A dataset for evaluating hallucination should be designed to test a system’s ability to distinguish between answerable and unanswerable questions, detect factual inaccuracies, and handle ambiguous or incomplete information. Here’s how to structure it effectively:
1. Controlled Knowledge Base and Question Categorization The dataset must include a clearly defined knowledge base (KB) and questions labeled as either answerable (answers exist in the KB) or unanswerable (answers are missing or ambiguous). For example, in a medical QA system, an answerable question might be “What is the treatment for influenza?” (if the KB includes flu treatments), while an unanswerable one could be “What is the cure for a fictional disease X?” (if X isn’t in the KB). Each question should map to specific KB entries or explicitly state that no answer exists. To avoid ambiguity, unanswerable questions should not be phrased as trick questions but as realistic queries that a user might ask, such as “When did event Y occur?” when Y is not documented in the KB.
2. Diversity in Question Types and Contexts Include a mix of question types (factual, hypothetical, opinion-based) and domains (e.g., science, history, current events) to test generalization. For instance:
- Factual questions with missing data: “What is the GDP of Country Z in 2023?” (if Z’s 2023 data isn’t in the KB).
- Ambiguous queries: “How do I fix error code 123?” (if the KB only covers error codes up to 100).
- Adversarial examples: Questions that resemble answerable ones but contain subtle inaccuracies, like “What year did the Titanic sink in the Pacific Ocean?” (the Titanic sank in the Atlantic).
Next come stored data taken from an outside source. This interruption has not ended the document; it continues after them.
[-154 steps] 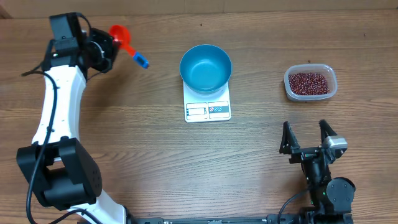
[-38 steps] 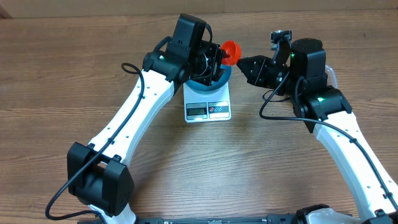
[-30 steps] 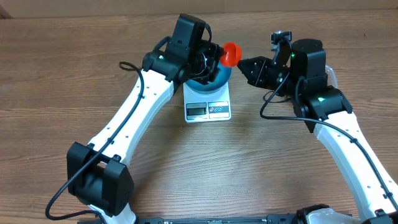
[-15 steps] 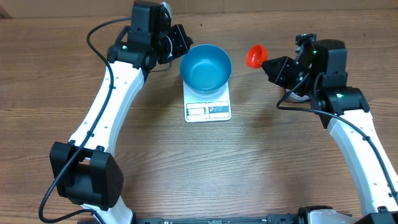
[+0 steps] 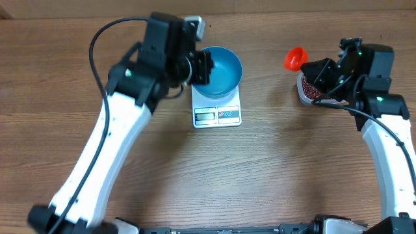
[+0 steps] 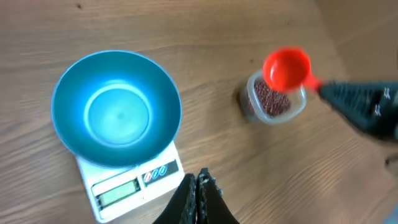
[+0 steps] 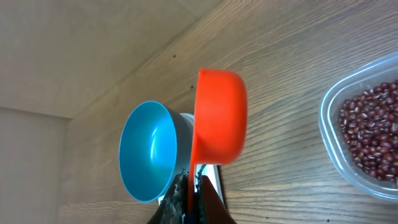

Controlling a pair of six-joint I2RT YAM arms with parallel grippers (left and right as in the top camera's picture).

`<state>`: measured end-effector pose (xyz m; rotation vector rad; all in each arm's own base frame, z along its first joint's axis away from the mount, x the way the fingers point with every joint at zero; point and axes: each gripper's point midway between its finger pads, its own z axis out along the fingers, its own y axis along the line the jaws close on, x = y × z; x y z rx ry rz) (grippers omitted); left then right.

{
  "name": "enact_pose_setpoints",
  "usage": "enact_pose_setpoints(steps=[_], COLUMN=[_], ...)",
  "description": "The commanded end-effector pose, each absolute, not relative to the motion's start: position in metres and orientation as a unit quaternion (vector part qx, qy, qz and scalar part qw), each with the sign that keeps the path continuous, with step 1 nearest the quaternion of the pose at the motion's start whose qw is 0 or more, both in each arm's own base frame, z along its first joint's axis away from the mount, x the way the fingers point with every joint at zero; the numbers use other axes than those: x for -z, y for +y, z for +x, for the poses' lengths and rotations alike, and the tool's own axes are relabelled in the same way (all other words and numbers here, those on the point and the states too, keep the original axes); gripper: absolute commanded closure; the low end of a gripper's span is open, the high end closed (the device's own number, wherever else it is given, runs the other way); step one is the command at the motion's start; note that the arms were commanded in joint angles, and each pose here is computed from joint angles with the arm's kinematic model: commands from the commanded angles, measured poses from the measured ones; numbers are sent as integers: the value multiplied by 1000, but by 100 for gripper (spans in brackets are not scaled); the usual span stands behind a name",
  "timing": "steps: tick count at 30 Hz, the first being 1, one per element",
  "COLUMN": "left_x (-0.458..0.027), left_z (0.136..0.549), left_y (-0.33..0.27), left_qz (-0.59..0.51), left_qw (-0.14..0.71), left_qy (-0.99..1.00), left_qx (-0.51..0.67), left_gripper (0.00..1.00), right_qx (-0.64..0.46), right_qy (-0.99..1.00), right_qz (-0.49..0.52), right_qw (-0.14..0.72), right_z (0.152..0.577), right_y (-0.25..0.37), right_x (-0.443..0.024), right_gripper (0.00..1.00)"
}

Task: Scoop item into bowl and weigh 150g on scale
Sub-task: 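Move the left gripper down to the scale's buttons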

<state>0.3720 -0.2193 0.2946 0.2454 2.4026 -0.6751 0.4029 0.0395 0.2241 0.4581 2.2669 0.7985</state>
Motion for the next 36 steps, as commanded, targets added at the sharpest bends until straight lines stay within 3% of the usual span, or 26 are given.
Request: enact_pose_setpoints(steps=[1,7,13,20,29,36], left_x=[-272,-200,-149,-102,-48,-34], left_z=[366,323,305,333,345,352], left_y=[-210,-229,-257,-251,-264,-265], left_qz=[117,162,260,263,305,317], left_qw=[310,216,220,275,257,260], left_qy=[930,953,931,922,916,912], left_qx=[159,136,131,67,43,31], left_gripper=[96,95,96,96,96,96], right_qx=[-313,-309,-309,-308,-308,-308], right_qy=[866,871,873,874,874,875], right_qz=[163,159,161,162,163,163], right_qw=[354,347,343,340,338,336], right_z=[405,402,401,400,399,399], right_y=[38,38,39,39,39,39], right_x=[-237,-233,-232,-231,-230,-229], right_gripper=[96,96,96,96,96,96])
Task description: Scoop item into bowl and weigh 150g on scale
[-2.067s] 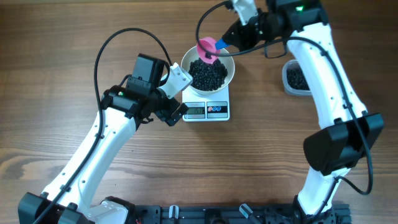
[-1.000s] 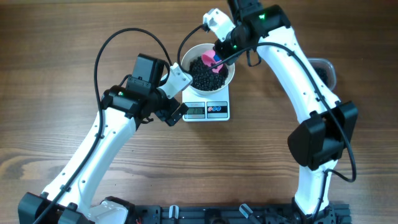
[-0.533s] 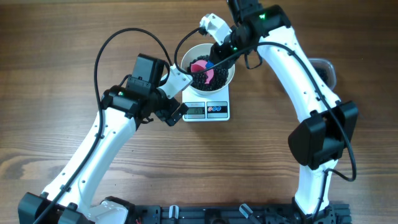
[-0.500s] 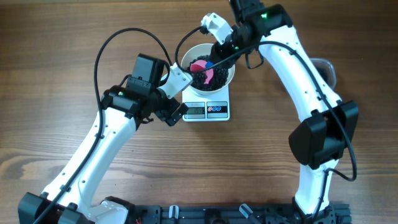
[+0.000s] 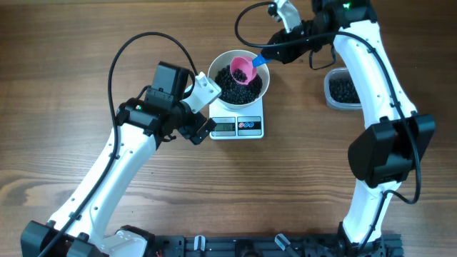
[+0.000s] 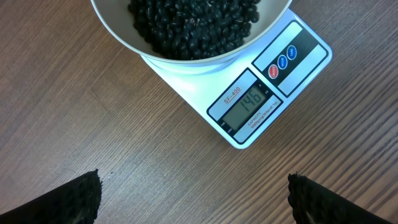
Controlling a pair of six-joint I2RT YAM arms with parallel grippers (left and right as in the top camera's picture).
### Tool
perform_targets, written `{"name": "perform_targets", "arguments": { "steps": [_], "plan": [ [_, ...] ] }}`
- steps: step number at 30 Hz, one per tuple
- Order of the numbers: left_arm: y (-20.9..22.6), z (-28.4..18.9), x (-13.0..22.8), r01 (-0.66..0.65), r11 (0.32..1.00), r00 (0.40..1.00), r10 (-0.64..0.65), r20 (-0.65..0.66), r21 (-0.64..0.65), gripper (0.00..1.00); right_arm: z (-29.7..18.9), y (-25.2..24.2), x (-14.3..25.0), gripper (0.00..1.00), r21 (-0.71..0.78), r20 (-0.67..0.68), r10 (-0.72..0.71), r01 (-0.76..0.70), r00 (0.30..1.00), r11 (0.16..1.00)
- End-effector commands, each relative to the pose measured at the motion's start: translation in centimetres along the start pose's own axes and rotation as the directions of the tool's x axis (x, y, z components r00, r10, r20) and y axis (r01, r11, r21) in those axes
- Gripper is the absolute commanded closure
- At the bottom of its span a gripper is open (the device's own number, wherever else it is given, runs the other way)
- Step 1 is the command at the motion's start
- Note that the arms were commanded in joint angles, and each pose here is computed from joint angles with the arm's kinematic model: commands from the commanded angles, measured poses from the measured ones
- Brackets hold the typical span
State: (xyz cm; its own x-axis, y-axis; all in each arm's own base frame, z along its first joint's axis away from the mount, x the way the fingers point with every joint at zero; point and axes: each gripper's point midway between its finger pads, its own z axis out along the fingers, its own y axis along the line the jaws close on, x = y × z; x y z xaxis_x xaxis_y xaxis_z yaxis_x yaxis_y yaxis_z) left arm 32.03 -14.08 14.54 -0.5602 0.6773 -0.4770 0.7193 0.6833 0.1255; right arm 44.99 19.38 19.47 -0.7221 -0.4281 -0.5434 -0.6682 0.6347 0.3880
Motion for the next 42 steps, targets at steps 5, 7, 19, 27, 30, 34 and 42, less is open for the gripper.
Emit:
{"name": "perform_targets", "arguments": {
  "steps": [5, 7, 19, 27, 30, 34, 42],
  "plan": [
    [-0.1, -0.2, 0.0, -0.017, 1.0, 1.0, 0.017, 0.011, 0.01, 0.0, -2.7, 1.9, -2.6, 0.96, -0.006, 0.103, -0.054, 0.055, 0.993, 0.998],
    [-0.1, -0.2, 0.0, -0.017, 1.0, 1.0, 0.017, 0.011, 0.01, 0.0, -3.0, 2.0, -2.7, 0.96, 0.003, 0.105, -0.057, 0.057, 0.993, 0.998],
    [-0.1, -0.2, 0.0, -0.017, 1.0, 1.0, 0.017, 0.01, 0.01, 0.0, -3.3, 1.7, -3.3, 0.96, 0.034, 0.125, -0.085, 0.081, 0.989, 0.996],
    [-0.1, -0.2, 0.0, -0.017, 1.0, 1.0, 0.017, 0.01, 0.01, 0.0, -2.6, 0.7, -3.0, 0.96, 0.154, 0.062, -0.164, 0.153, 0.985, 0.976],
    [-0.1, -0.2, 0.0, -0.017, 1.0, 1.0, 0.017, 0.01, 0.01, 0.0, -1.9, 1.3, -3.2, 0.96, 0.174, 0.039, -0.216, 0.206, 0.976, 0.963],
    [-0.1, -0.2, 0.0, -0.017, 1.0, 1.0, 0.017, 0.011, 0.01, 0.0, -1.7, 1.1, -3.1, 0.96, 0.207, 0.013, -0.24, 0.232, 0.971, 0.951],
    [-0.1, -0.2, 0.0, -0.017, 1.0, 1.0, 0.017, 0.01, 0.01, 0.0, -1.3, 2.3, -3.5, 0.96, 0.177, 0.014, -0.34, 0.332, 0.94, 0.927]
  ]
}}
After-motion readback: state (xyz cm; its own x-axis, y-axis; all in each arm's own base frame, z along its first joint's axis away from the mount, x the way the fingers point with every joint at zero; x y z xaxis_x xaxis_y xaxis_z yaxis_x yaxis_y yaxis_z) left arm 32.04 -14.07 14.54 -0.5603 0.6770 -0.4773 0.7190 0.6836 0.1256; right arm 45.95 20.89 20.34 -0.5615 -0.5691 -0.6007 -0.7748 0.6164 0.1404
This diversity ensures the model isn’t overfitting to a specific pattern and can handle edge cases, such as partial matches (e.g., a question about “AI advancements in 2024” when the KB only covers up to 2023).
3. Annotations and Evaluation Metrics Each question should have ground-truth annotations indicating:
- The correct answer (if answerable).
- A flag for “unanswerable” or “requires abstention.”
- Contextual metadata (e.g., KB coverage, question source). For evaluation, track metrics like:
- Correct abstention rate: How often the system refrains from answering unanswerable questions.
- Hallucination rate: Instances where the system invents false answers for unanswerable questions.
- Answer accuracy: Precision/recall for answerable questions. For example, if a system answers “I don’t know” to “What is the capital of Mars?” (unanswerable) but correctly answers “What is the capital of France?” (answerable), it demonstrates proper behavior. Including confidence scores (if the system provides them) can further measure calibration—e.g., low confidence for unanswerable questions.
By combining structured KB alignment, diverse question types, and rigorous annotations, the dataset will reliably test a system’s ability to avoid hallucination while maintaining accuracy on valid queries.